Les temps ont changé sur le front du climat pour les entreprises. Aux États-Unis, fini les annonces bruyantes et clinquantes. Les entreprises affinent leurs programmes pour répondre aux exigences de précision et de pragmatisme. Les objectifs s’adaptent aux réalités changeantes de secteurs comme l’IA, où le statu quo évolue constamment. Et en coulisses, elles renforcent leur crédibilité interne pour que les investissements à fort impact obtiennent le feu vert des dirigeants au moment opportun.
Pas de fanfare pour ces avancées silencieuses, mais elles sont cruciales pour maintenir le cap sur le climat dans les décennies à venir. Les standards de mesure des gaz à effet de serre sont révisés, et la précision devient primordiale. La pression légale s’intensifie, ce qui est à double tranchant : plus de responsabilité, certes, mais critiquer les entreprises pour leurs annonces moins spectaculaires d’aujourd’hui, c’est manquer l’essentiel de l’action climatique en 2025.
Une nouvelle ère de promesses et de communication
Il y a dix ans, les entreprises étaient saluées pour leurs engagements climatiques audacieux, même si les plans de mise en œuvre concrète faisaient souvent défaut. Aujourd’hui, des promesses sans stratégie solide ne passent plus. La transparence et la responsabilité sont de mise. Les engagements semblent-ils moins excitants aujourd’hui ? Peut-être, mais cela ne signifie pas que l’ambition a diminué. Les règles du jeu évoluent, et faire de grandes déclarations est devenu un exercice périlleux sous une telle surveillance.

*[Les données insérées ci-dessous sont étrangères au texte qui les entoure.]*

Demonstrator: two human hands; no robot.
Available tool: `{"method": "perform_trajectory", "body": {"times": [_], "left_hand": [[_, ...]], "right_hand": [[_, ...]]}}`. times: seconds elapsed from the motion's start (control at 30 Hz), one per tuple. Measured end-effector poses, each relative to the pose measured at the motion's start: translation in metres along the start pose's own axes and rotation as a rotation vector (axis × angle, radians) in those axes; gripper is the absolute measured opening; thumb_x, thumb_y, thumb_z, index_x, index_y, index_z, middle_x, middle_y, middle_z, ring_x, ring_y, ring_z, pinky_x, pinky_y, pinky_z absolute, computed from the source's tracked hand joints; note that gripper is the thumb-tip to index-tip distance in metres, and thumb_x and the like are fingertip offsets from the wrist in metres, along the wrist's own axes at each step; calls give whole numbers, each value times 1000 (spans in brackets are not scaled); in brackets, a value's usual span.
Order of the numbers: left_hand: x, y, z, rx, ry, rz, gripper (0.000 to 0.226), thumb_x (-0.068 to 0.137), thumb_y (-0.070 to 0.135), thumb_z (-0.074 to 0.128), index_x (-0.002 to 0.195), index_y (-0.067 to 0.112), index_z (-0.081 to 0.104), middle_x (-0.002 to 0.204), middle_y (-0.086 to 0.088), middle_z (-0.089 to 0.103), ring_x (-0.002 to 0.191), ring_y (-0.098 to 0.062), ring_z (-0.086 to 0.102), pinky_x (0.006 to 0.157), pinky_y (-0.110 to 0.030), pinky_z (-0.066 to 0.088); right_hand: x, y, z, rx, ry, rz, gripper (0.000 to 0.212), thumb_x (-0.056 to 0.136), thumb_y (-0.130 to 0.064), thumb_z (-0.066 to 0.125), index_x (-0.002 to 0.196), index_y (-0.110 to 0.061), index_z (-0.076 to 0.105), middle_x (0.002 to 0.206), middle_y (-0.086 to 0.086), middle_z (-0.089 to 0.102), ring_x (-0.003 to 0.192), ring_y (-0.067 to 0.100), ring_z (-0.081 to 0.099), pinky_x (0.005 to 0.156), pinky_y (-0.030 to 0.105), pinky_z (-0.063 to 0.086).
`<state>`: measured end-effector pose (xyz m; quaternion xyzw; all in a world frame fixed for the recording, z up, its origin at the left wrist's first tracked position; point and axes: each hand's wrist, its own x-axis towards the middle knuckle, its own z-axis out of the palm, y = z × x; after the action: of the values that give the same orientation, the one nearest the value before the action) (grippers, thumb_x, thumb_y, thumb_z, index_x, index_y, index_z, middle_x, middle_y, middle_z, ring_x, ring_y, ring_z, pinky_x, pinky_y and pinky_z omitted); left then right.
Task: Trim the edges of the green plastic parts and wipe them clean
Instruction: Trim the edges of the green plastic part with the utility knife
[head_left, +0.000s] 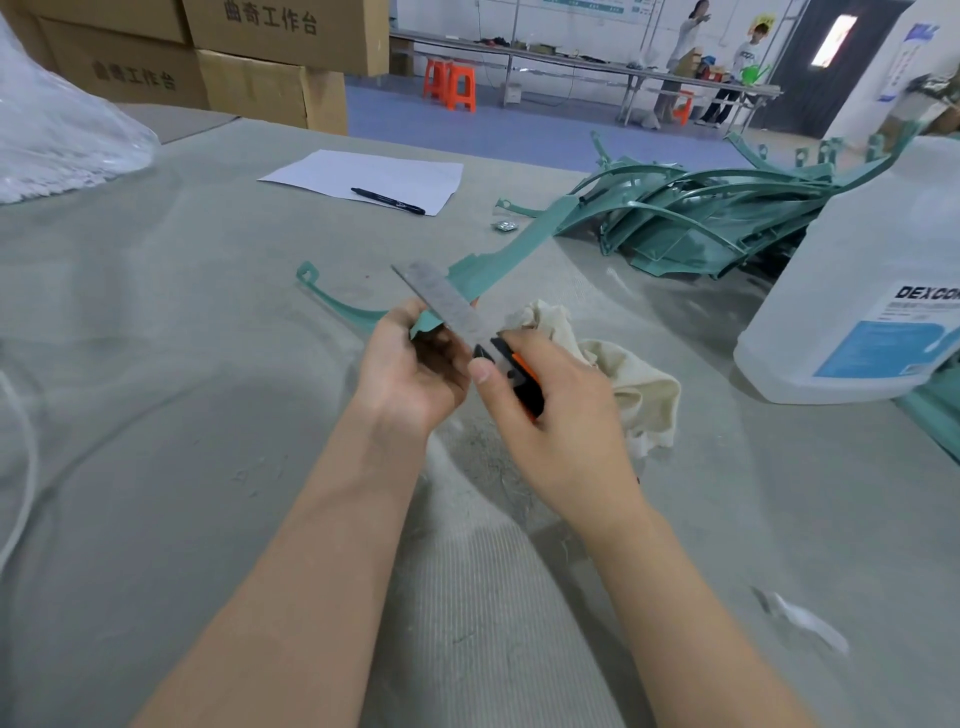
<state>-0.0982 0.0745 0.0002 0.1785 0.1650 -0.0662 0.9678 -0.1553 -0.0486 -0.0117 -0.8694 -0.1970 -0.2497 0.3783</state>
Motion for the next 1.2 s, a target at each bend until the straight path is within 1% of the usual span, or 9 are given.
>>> {"method": "perform_trajectory", "body": {"times": [0.1, 0.23, 0.33, 0.43, 0.57, 0.63, 0.73, 1.03, 1.2], "left_hand": [[-1, -1, -1, 14, -35, -3, 36, 79, 7, 49, 49, -1, 67, 82, -4, 60, 74, -8, 50, 101, -18, 35], [-5, -5, 2, -42, -86, -23, 29, 92, 7, 42, 70, 1, 60, 75, -9, 62, 66, -10, 57, 61, -15, 46], [-8, -5, 3, -69, -106, -15, 11, 89, 2, 45, 85, 3, 55, 94, -13, 64, 63, -18, 67, 46, -11, 46], [-13, -3, 3, -66, -157, -38, 12, 72, 4, 53, 82, 1, 58, 86, -13, 67, 74, -15, 64, 54, -13, 49], [-7, -1, 4, -50, -45, -13, 18, 88, 6, 46, 83, 4, 63, 93, -3, 60, 76, -10, 58, 84, -14, 48], [-6, -2, 5, -69, -30, -35, 14, 91, 7, 47, 97, 4, 58, 88, -2, 62, 60, -10, 63, 68, -11, 53], [-12, -2, 7, -69, -37, -12, 15, 93, 8, 49, 86, 0, 59, 62, -8, 66, 44, -15, 63, 42, -12, 47], [-17, -4, 12, -39, -21, 62, 21, 96, 7, 47, 79, 1, 57, 57, -10, 66, 45, -17, 64, 41, -15, 48], [-20, -4, 11, -100, -94, 3, 18, 94, 6, 50, 81, 0, 62, 66, -8, 68, 56, -18, 69, 43, -14, 49]], "right_hand": [[1, 0, 0, 21, 2, -4, 26, 93, -38, 53, 101, -17, 65, 75, -18, 48, 72, 8, 50, 65, 33, 44], [-3, -3, 2, 15, -67, -24, 23, 94, -36, 58, 106, -20, 66, 81, -13, 59, 73, 9, 54, 66, 28, 42], [-7, -7, 8, -20, -110, -72, 28, 92, -37, 59, 113, -19, 67, 94, -1, 69, 82, 20, 64, 69, 34, 49], [-5, -6, 5, 19, -40, -77, 27, 93, -37, 57, 108, -18, 67, 84, -9, 62, 73, 12, 58, 64, 32, 47], [-1, -4, 2, 49, 97, -40, 18, 93, -34, 56, 98, -18, 63, 70, -21, 44, 67, 1, 43, 59, 18, 35], [0, -3, 1, 53, 142, 4, 18, 93, -36, 54, 97, -20, 61, 68, -22, 44, 67, 2, 43, 60, 15, 33], [1, 0, -1, 73, 167, 56, 22, 92, -40, 52, 98, -21, 60, 69, -18, 49, 66, 7, 47, 61, 23, 34], [2, 1, -1, 78, 179, 71, 8, 91, -42, 52, 91, -34, 51, 67, -14, 55, 65, 5, 51, 60, 25, 40], [3, 4, -2, 94, 209, 110, 18, 92, -43, 50, 94, -26, 56, 71, -10, 60, 65, 6, 54, 60, 25, 41]]}}
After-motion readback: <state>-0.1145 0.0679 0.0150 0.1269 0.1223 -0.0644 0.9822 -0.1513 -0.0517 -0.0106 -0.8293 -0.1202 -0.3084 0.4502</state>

Pour les leaders de la durabilité, l’équilibre est délicat : les stratégies d’il y a cinq ans sont-elles encore pertinentes ? Probablement pas. Pourtant, trop souvent, les critiques s’empressent de pointer du doigt les entreprises qui augmentent la transparence de leurs rapports. À une époque où la responsabilité et l’honnêteté sont mises en avant, la franchise mérite d’être saluée.
Rediriger les critiques
Parallèlement, certaines voix d’entreprises restent étrangement silencieuses. Peut-être est-ce là que la critique devrait se concentrer. Les entreprises qui préfèrent l’inaction à l’adaptation aux nouvelles attentes climatiques méritent une attention particulière. Tandis que celles qui investissent dans des actions concrètes mériteraient d’être soutenues plutôt que critiquées pour leur manque de spectacle.
Questions fréquentes
- Pourquoi les entreprises font-elles moins d'annonces spectaculaires sur le climat ?
- Les entreprises se concentrent désormais sur des actions concrètes et mesurables plutôt que sur des annonces spectaculaires, en raison des attentes accrues en matière de précision et de responsabilité.